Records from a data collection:
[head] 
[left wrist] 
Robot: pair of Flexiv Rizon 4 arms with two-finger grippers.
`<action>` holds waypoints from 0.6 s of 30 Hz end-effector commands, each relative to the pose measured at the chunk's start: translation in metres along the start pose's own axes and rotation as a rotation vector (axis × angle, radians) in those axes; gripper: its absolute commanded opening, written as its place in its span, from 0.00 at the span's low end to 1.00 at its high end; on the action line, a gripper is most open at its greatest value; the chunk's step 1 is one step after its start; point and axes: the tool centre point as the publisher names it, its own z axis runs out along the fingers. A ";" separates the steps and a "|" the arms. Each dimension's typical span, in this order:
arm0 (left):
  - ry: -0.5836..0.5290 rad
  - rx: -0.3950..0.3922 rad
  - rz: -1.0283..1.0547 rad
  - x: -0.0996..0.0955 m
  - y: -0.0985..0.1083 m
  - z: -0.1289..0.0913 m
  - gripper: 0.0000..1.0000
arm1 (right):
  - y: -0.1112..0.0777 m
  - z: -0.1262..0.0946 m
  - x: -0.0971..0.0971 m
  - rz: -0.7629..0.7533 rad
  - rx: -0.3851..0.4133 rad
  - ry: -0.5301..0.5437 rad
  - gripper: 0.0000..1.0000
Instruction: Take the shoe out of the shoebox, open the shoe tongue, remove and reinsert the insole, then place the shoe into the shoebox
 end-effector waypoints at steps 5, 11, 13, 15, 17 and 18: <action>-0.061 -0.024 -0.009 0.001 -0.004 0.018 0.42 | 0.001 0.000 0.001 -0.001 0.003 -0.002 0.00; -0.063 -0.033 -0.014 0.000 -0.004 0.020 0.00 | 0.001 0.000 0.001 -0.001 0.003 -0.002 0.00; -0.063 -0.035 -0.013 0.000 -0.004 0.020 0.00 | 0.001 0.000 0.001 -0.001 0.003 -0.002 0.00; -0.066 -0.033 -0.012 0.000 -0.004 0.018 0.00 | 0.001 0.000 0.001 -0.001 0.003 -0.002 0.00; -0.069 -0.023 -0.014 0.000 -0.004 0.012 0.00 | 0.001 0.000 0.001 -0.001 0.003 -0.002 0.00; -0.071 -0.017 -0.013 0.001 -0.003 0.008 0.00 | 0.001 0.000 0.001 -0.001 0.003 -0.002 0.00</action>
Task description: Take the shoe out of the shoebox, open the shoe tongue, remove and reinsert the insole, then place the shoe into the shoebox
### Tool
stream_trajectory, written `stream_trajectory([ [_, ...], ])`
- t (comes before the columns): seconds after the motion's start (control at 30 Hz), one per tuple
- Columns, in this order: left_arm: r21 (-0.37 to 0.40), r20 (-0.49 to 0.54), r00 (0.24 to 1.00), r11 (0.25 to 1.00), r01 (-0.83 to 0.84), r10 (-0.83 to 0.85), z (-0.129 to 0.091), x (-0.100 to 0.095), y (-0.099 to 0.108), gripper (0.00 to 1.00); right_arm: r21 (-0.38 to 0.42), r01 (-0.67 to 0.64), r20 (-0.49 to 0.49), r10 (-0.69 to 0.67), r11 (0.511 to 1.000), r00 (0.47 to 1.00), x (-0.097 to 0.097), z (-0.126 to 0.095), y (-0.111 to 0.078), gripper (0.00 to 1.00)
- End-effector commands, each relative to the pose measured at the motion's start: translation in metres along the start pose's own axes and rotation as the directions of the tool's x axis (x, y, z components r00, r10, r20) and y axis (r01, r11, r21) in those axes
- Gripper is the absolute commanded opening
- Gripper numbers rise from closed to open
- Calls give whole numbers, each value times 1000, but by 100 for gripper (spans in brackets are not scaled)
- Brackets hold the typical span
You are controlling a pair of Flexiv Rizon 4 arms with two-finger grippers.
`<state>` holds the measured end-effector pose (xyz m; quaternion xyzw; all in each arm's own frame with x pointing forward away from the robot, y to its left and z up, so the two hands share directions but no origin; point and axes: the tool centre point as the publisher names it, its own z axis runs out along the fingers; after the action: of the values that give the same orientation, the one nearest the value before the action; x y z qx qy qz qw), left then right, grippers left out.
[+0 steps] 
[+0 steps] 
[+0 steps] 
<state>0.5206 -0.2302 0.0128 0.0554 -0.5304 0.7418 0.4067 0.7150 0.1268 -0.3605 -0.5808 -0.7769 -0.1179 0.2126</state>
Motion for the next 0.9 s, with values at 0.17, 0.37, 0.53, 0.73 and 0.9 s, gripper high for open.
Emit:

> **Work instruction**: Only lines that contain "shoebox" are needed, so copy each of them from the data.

> **Solution to this exercise**:
Instruction: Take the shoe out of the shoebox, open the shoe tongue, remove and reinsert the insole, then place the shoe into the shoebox
Task description: Take the shoe out of the shoebox, open the shoe tongue, remove and reinsert the insole, then place the shoe into the shoebox

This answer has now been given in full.